== Work order ==
Each line of the data below that contains "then" must be copied.

== Data for the task ==
********************
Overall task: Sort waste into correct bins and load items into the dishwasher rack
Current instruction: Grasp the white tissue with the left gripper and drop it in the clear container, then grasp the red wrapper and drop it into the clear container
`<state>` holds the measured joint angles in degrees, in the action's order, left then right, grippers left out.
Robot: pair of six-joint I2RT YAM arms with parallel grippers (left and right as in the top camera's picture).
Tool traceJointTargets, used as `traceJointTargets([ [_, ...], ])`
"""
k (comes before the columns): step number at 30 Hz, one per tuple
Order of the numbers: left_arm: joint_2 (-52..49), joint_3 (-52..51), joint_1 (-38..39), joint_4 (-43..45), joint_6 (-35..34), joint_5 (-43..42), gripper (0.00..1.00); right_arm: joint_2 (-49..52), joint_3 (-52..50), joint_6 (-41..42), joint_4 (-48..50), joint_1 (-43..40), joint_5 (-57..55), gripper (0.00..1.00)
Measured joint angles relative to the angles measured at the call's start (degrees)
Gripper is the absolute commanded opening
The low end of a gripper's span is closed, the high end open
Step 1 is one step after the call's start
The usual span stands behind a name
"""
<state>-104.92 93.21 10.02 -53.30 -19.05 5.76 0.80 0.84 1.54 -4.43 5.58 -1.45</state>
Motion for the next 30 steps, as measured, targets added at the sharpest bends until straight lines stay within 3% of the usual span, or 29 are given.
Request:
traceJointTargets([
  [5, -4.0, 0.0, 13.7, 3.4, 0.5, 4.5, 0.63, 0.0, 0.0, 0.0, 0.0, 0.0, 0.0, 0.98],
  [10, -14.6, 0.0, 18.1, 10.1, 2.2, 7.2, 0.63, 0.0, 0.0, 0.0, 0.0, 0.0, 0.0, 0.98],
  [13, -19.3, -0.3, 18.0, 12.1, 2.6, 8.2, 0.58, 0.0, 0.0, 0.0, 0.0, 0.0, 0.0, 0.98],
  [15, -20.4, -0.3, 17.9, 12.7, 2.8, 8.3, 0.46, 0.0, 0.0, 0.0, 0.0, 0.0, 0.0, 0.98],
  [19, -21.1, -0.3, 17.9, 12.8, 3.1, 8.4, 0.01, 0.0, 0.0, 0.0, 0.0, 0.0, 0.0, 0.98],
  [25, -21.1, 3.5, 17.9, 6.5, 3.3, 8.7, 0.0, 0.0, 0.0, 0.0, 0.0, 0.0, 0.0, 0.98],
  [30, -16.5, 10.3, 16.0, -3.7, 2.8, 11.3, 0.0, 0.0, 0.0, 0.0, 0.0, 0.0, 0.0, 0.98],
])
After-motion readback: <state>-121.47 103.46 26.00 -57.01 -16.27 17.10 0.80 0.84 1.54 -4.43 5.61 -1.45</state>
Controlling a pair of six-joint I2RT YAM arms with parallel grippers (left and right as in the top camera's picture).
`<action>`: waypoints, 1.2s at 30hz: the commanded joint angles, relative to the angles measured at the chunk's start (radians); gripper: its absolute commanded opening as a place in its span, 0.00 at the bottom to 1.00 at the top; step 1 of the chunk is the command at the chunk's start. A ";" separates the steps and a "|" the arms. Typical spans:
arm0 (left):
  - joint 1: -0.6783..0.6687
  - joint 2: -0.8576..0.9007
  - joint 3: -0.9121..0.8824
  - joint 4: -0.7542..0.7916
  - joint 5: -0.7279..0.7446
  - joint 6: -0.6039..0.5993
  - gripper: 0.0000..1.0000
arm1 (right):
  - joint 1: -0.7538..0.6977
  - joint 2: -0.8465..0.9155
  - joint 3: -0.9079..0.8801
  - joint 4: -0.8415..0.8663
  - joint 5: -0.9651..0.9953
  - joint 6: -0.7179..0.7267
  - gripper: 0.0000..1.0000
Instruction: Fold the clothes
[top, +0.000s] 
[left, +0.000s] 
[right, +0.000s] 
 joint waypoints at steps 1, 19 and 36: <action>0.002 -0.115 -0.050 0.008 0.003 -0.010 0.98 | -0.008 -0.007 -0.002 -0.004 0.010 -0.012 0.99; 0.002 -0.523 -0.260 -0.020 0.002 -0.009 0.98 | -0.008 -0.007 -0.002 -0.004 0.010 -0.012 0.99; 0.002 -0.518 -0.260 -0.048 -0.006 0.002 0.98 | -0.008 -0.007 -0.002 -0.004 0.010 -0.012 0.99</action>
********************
== Exercise output ==
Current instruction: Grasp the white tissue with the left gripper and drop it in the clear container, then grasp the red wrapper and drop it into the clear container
`<state>` holds the measured joint angles in degrees, in the action's order, left then right, grippers left out.

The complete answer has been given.